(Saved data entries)
-.-.-
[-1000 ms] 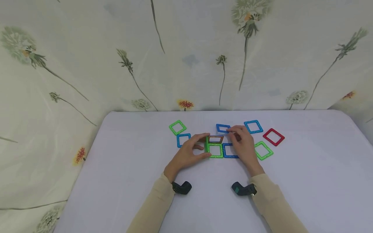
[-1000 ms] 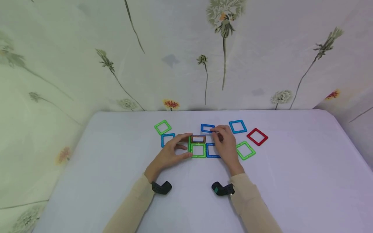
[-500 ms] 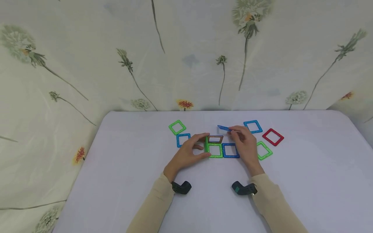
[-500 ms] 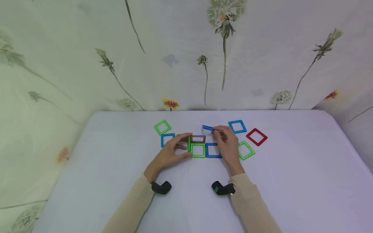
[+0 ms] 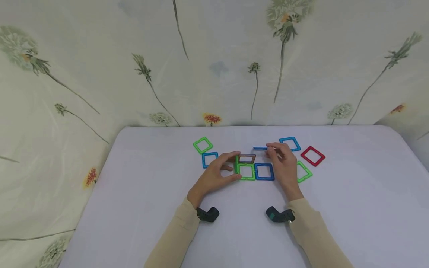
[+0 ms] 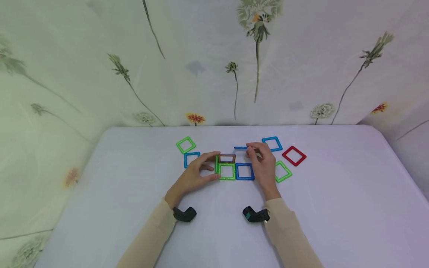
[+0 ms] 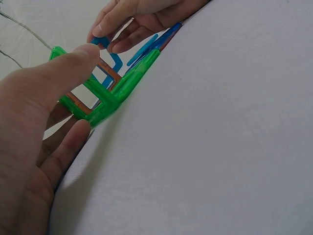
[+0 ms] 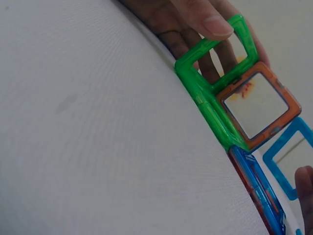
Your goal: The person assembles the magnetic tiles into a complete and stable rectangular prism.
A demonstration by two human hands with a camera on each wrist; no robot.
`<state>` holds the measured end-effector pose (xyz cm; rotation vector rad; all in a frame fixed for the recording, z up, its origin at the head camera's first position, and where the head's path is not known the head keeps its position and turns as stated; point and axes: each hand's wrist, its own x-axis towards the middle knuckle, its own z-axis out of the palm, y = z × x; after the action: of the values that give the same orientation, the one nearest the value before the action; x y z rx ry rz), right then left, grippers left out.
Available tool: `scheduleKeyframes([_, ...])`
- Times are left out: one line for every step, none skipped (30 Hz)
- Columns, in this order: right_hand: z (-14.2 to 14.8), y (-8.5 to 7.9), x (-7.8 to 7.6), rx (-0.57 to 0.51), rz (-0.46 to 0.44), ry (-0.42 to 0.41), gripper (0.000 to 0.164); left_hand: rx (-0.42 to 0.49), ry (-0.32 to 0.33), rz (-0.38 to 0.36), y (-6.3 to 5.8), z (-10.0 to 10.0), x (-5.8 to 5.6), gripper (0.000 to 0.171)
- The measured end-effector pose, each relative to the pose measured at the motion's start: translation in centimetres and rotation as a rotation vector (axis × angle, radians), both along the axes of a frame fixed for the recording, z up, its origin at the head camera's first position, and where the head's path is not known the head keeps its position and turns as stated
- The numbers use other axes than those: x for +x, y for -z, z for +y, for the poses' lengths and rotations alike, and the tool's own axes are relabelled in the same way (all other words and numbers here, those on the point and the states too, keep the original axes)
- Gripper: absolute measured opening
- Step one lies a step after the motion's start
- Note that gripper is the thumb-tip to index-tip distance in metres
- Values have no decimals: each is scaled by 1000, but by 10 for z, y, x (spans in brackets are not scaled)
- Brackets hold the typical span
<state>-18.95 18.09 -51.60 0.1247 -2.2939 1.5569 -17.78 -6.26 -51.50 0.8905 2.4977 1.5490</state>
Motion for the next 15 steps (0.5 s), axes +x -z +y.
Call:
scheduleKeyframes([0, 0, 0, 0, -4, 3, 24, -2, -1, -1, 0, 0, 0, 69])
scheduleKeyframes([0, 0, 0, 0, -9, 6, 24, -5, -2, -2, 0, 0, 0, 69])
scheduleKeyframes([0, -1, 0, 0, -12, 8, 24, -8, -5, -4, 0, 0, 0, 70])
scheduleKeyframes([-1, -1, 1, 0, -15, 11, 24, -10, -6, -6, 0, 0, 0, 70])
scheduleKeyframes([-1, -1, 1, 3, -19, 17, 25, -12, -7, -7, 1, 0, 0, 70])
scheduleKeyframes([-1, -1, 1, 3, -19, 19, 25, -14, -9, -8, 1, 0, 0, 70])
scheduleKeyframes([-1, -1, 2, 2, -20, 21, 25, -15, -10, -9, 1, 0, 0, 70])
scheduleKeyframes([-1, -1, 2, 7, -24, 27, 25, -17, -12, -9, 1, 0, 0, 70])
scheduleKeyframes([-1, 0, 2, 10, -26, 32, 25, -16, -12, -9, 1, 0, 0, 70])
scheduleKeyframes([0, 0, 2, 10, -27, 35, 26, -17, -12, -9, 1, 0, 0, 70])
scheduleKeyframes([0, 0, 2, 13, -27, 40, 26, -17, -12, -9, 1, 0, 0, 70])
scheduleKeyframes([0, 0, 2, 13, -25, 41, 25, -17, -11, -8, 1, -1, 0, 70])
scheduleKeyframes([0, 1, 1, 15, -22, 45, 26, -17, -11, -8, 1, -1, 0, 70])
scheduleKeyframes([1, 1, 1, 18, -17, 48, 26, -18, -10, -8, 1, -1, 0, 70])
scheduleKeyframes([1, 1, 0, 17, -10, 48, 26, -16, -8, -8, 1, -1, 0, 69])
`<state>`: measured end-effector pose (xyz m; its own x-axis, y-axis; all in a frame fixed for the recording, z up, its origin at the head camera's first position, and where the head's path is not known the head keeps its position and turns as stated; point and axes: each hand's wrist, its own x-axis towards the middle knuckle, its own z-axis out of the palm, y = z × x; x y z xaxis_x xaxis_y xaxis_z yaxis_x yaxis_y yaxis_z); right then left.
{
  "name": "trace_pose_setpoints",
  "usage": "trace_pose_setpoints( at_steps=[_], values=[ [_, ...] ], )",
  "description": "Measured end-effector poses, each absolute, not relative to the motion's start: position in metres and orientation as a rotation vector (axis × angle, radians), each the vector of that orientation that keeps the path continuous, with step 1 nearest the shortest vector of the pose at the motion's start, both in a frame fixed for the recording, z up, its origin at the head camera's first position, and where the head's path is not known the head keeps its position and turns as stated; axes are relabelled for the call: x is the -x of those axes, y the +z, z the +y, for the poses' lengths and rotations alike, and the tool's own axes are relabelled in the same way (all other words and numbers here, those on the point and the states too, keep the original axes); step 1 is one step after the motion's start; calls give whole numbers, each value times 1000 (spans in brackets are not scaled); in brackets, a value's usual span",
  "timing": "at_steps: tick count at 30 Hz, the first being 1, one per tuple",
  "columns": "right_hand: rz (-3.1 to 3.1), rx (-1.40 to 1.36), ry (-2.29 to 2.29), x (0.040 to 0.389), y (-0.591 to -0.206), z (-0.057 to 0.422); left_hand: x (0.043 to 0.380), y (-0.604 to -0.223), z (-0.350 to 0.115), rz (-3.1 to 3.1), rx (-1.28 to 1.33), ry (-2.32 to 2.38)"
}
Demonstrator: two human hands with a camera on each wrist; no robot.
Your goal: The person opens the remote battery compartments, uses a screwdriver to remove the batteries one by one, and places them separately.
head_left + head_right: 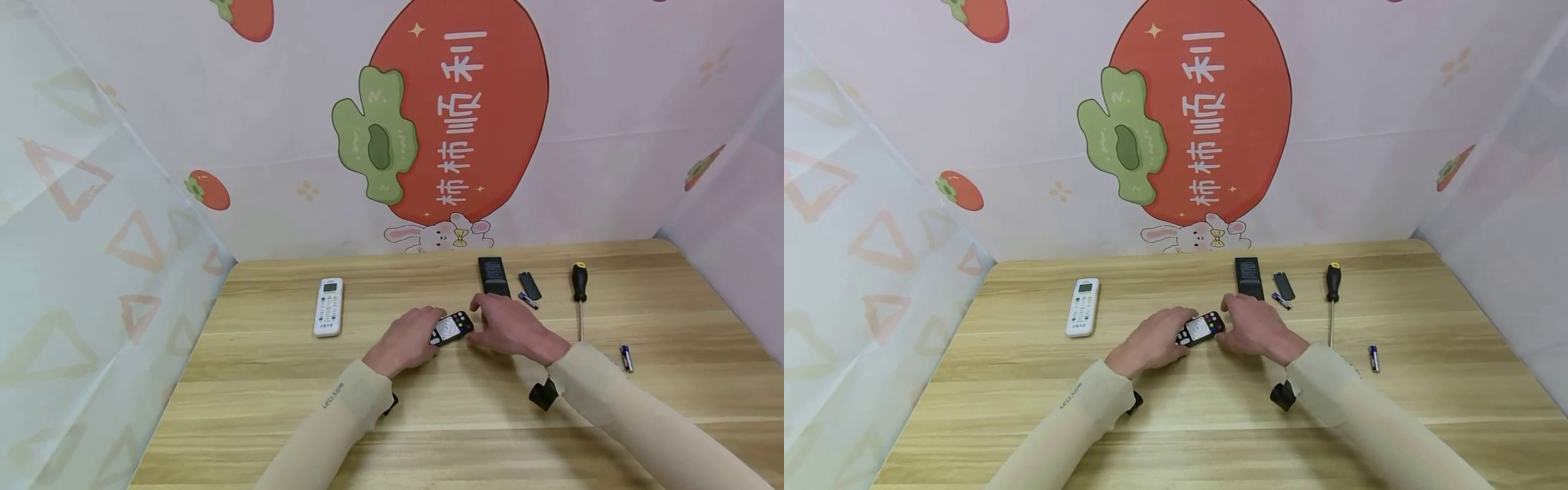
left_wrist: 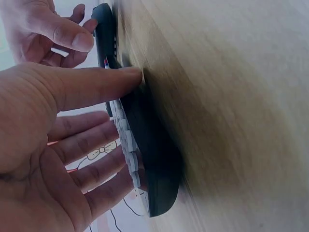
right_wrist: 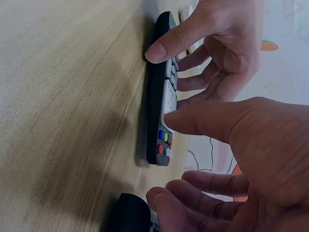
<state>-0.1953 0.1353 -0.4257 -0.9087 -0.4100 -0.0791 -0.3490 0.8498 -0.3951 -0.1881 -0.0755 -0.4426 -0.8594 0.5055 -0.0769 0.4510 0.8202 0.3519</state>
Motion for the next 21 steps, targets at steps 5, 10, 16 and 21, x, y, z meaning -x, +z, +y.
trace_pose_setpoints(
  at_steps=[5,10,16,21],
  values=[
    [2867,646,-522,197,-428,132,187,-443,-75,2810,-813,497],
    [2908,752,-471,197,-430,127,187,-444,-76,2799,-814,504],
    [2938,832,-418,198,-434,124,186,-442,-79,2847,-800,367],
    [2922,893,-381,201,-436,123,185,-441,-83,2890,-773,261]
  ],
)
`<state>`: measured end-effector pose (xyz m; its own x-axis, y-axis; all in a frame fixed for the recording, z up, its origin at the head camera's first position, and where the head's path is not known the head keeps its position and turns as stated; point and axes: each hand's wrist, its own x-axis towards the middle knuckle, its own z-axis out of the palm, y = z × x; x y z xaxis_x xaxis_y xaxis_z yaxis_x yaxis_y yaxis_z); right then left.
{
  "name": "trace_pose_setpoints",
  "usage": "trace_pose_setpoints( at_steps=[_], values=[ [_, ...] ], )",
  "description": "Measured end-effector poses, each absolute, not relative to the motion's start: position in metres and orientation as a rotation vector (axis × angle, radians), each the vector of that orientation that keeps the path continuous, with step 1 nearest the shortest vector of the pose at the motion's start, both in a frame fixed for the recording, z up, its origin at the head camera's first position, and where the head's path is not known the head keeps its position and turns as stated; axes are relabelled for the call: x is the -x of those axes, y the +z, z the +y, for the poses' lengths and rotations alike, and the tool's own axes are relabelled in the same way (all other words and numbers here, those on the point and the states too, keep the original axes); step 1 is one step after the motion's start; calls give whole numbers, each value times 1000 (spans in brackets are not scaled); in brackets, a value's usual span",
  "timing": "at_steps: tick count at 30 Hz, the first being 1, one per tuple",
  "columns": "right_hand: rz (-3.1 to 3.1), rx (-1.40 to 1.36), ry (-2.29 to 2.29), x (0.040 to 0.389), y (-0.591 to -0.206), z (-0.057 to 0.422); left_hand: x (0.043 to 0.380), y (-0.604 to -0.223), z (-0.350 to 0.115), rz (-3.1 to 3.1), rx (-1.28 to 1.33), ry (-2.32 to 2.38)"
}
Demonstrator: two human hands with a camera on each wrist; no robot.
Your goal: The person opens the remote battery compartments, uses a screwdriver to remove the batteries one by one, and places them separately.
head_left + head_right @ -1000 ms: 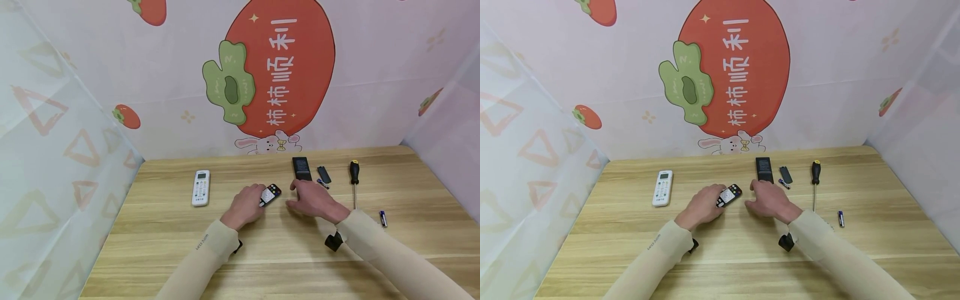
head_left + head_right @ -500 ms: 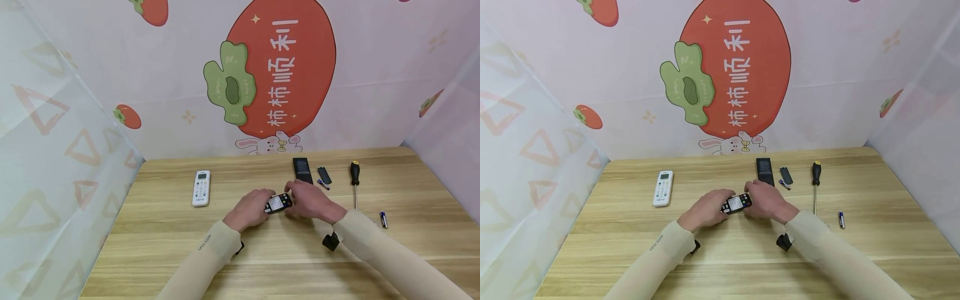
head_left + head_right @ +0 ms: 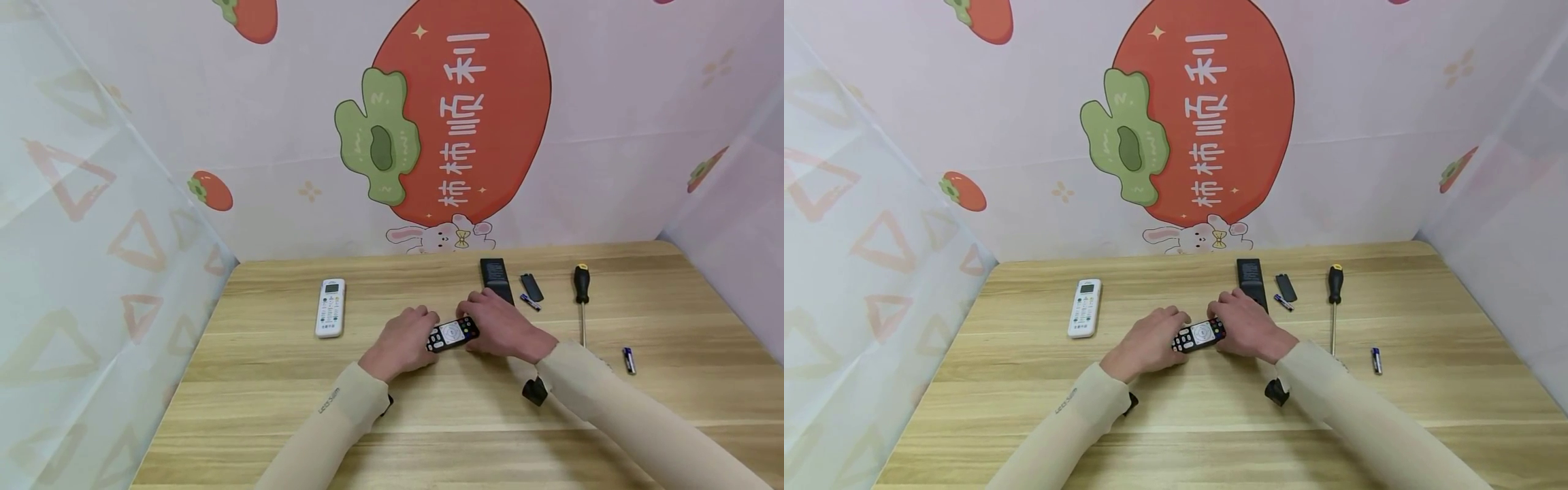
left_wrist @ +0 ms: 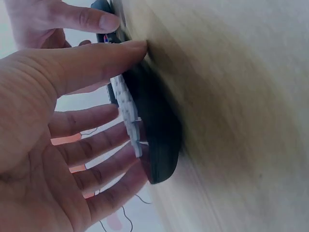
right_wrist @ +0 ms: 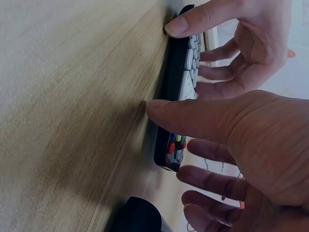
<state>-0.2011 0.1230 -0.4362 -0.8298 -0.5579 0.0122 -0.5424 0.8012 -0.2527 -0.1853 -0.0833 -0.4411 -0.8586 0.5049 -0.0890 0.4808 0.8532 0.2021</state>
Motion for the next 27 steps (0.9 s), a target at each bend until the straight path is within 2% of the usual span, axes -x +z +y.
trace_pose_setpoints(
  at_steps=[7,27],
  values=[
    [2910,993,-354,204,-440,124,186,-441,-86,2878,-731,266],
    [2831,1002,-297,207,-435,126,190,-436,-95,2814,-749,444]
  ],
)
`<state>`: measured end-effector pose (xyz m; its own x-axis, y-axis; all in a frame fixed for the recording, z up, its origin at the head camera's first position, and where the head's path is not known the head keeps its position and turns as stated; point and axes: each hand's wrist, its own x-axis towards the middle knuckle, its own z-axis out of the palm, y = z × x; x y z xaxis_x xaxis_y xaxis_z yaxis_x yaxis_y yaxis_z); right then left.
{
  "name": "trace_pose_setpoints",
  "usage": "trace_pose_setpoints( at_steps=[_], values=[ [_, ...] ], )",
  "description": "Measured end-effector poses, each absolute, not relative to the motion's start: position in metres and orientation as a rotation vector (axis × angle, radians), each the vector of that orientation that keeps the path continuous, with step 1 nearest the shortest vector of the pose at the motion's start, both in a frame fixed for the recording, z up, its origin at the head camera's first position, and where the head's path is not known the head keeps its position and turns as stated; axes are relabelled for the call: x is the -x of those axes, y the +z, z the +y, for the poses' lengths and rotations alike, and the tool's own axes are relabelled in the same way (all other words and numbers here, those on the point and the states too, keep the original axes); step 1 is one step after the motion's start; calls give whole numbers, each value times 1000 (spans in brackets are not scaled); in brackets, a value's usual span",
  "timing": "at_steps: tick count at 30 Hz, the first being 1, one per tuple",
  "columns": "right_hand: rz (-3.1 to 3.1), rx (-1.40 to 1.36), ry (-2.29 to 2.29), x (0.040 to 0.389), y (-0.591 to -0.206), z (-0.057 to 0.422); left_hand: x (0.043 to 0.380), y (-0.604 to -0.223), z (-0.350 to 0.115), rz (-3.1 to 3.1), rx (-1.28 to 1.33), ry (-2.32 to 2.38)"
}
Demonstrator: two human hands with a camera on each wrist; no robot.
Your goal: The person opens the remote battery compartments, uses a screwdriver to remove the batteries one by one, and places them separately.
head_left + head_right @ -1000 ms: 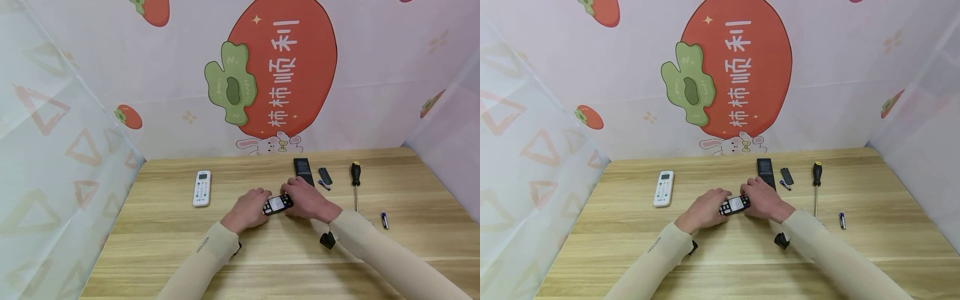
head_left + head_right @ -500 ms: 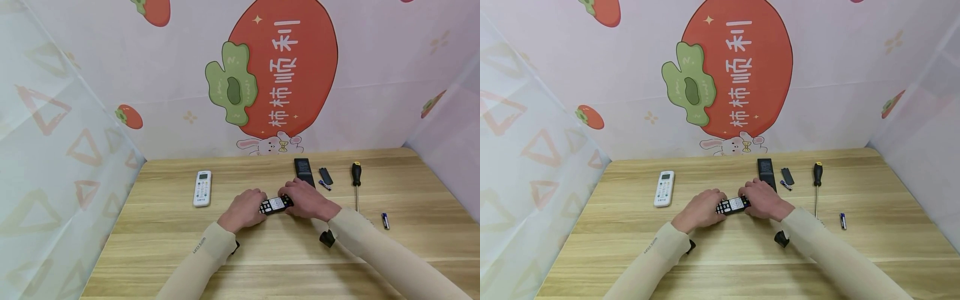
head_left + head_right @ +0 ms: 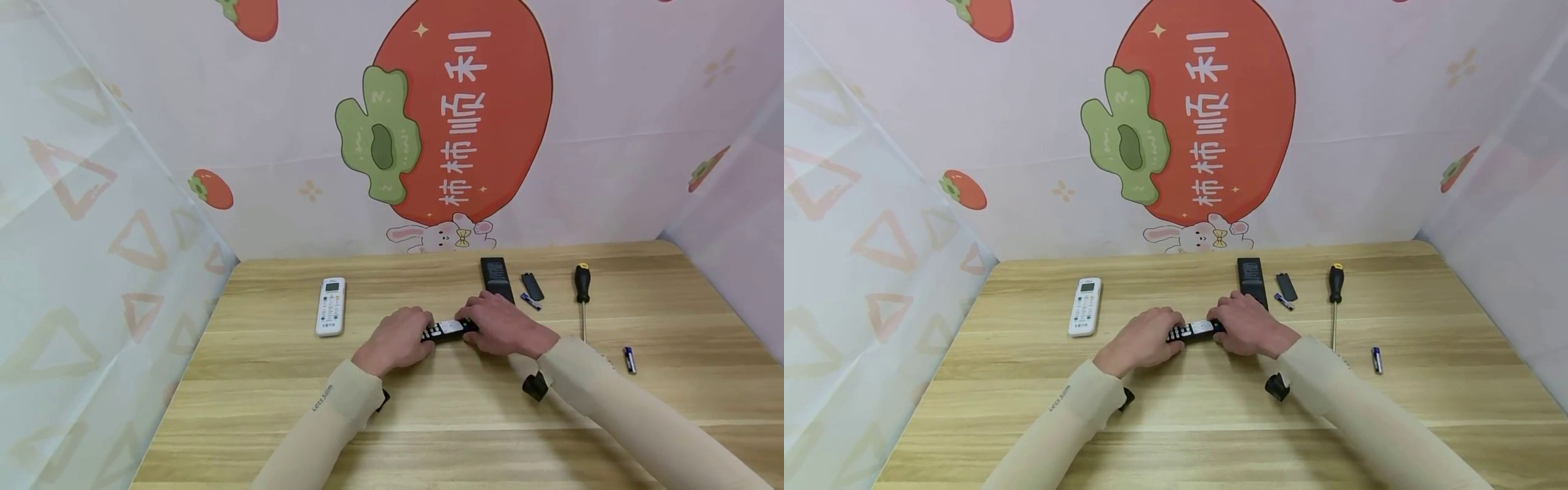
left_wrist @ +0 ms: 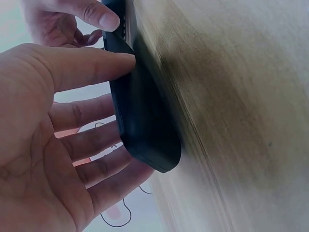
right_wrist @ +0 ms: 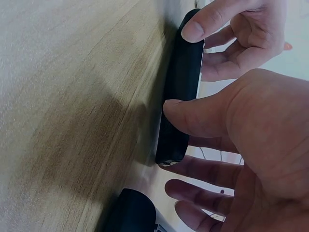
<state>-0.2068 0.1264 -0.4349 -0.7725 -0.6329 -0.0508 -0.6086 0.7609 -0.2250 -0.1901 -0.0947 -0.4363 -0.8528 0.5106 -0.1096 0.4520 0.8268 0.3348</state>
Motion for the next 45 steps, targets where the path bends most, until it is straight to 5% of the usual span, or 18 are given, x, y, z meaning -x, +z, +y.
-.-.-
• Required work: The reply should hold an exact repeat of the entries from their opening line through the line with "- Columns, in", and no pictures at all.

• Result for this task:
[-1000 ms] 
[-1000 ms] 
[-500 ms] 
[-500 ms] 
[+0 ms] 
[+0 ms] 
[+0 ms] 
[+0 ms] 
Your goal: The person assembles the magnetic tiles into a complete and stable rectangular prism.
A demonstration by two human hands with a camera on each wrist; no robot.
`<state>` holds the measured end-effector pose (xyz cm; rotation vector rad; all in a frame fixed for the recording, z up, its origin at the head camera's first position, and where the head's path is not known the head keeps its position and turns as stated; point and axes: each hand's wrist, its own x-axis towards the middle knuckle, its own z-axis out of the palm, y = z × x; after the action: of the values that give the same orientation, the one nearest the value before the action; x y z rx ry rz), right then left, grippers left out.
Available tool: `scheduleKeyframes([_, ...])`
- Times are left out: one line for every step, none skipped (30 Hz)
- Columns, in this order: right_hand: z (-14.2 to 14.8), y (-8.5 to 7.9), x (-7.8 to 7.6), rx (-0.57 to 0.51), rz (-0.46 to 0.44), ry (-0.42 to 0.41), gripper (0.000 to 0.164); left_hand: rx (-0.42 to 0.49), ry (-0.32 to 0.33), rz (-0.38 to 0.36), y (-6.3 to 5.8), z (-10.0 to 10.0), x (-5.8 to 5.6), gripper (0.000 to 0.171)

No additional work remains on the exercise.